Now I’ll tackle the last 6 factors:
7) Port binding
Again, throwing Java and PHP under the bus, they tie back to “factor” number six where everything is stateless. They also ban PID files, daemon processes, etc… What they’re proposing is so far outside anything I’ve done or seen anyone do in a real world app I don’t even know how to respond.
I’m not sure how spinning up large numbers of processes on the same hardware works with the idea of having to vend all your own network servers. How do you handle port binding, port conflict, and port discovery across a cluster?
This ties back to “factor”s six and eight, stateless standalone processes which can spawn and die quickly without any impact to the overall system. This forces you to avoid caching, anything complex, and so on. I’d much rather have big powerful instances with caches, stateful data, a mature container, solid network systems, and all that.

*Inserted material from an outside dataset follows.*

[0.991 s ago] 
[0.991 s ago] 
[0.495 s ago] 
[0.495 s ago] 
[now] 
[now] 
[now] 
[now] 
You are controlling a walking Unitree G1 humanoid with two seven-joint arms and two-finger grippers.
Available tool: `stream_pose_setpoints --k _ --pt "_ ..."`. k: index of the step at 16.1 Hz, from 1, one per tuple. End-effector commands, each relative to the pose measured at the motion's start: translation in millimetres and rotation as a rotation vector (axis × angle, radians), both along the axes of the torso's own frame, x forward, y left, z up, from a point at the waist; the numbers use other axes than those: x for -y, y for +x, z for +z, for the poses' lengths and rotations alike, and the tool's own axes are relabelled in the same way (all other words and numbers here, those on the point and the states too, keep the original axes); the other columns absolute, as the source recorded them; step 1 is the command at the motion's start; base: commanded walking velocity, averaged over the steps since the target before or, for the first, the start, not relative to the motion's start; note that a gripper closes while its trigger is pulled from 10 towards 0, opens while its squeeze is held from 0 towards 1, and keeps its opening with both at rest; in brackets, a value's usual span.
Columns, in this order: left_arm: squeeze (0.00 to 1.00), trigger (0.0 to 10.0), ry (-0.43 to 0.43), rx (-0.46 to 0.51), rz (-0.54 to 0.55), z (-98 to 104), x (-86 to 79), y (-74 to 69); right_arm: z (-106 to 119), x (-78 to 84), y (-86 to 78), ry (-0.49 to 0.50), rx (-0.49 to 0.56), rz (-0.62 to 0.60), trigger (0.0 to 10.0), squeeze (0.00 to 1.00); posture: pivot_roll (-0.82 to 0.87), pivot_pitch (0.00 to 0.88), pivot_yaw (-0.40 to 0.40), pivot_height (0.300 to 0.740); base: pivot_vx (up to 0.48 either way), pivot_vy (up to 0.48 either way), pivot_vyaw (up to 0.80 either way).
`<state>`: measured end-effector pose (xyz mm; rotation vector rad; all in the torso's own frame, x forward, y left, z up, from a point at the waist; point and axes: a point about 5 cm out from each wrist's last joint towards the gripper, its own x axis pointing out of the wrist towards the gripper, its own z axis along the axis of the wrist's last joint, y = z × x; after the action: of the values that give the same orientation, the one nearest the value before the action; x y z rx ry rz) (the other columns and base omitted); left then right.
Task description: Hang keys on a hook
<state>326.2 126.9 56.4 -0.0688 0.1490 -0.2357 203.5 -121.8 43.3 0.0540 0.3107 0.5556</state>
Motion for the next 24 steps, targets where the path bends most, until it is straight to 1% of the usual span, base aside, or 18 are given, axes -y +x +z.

Building a system around stateless job queues and assuming that instances can and will die often enough to warrant building a system around that seems like an odd place to spend your effort. Big JBoss instances are VERY stable. They run and they run and they run for months at a time without issue. There’s no need to build complex queues and job management system, relying heavily on your external systems (like your database, message queues, redis, etc…) to handle all your state because you’re scared to do it yourself. I’m not sure why relying on MySQL or RabbitMQ for long running state management is any better than just having your app do it. Let parsing, network overhead, and re-work.
10) Dev/prod parity
This “factor” really covers two separate points: Firstly it pushes frequent production deployments every few hours, made by the code developers (not an ops team). Secondly it requires that developer instance use identical backing services for everything as production, use the same operating system, etc…
The first point is problematic to me on a few fronts. The frequency of releases implies no real QA process, beyond perhaps some automated unit tests. While waterfall-esque QA isn’t a solve-all approach, it DOES generally reduce the number of issues that go into production. I understand the agile approach makes this trade-off happily against the increased ease of getting fixes deployed out quickly. However for large players production bugs, production downtime, production impact are VERY costly. Many large eCommerce sites will lose hundreds of thousands of dollars per hour of downtime (downtime being defined here as anything that prevents users from easily placing orders – not just a site availability outage). Many sites are used for other critical system or contain large amounts of our privacy information. Minor code bugs can have catastrophic impacts if they are pushed to production without testing. Developers are awful testers. I say this as a developer. We think about changes based on the intended change and may test that successfully. But we won’t test the rest of the entire site recession suite, and hence we miss unintended impacts of our code change. We also tend not to have the meticulous attention to detail that a good QA person does. A developer unit testing a change is VERY different from a good QA person testing the same change or performing a full regression test suite.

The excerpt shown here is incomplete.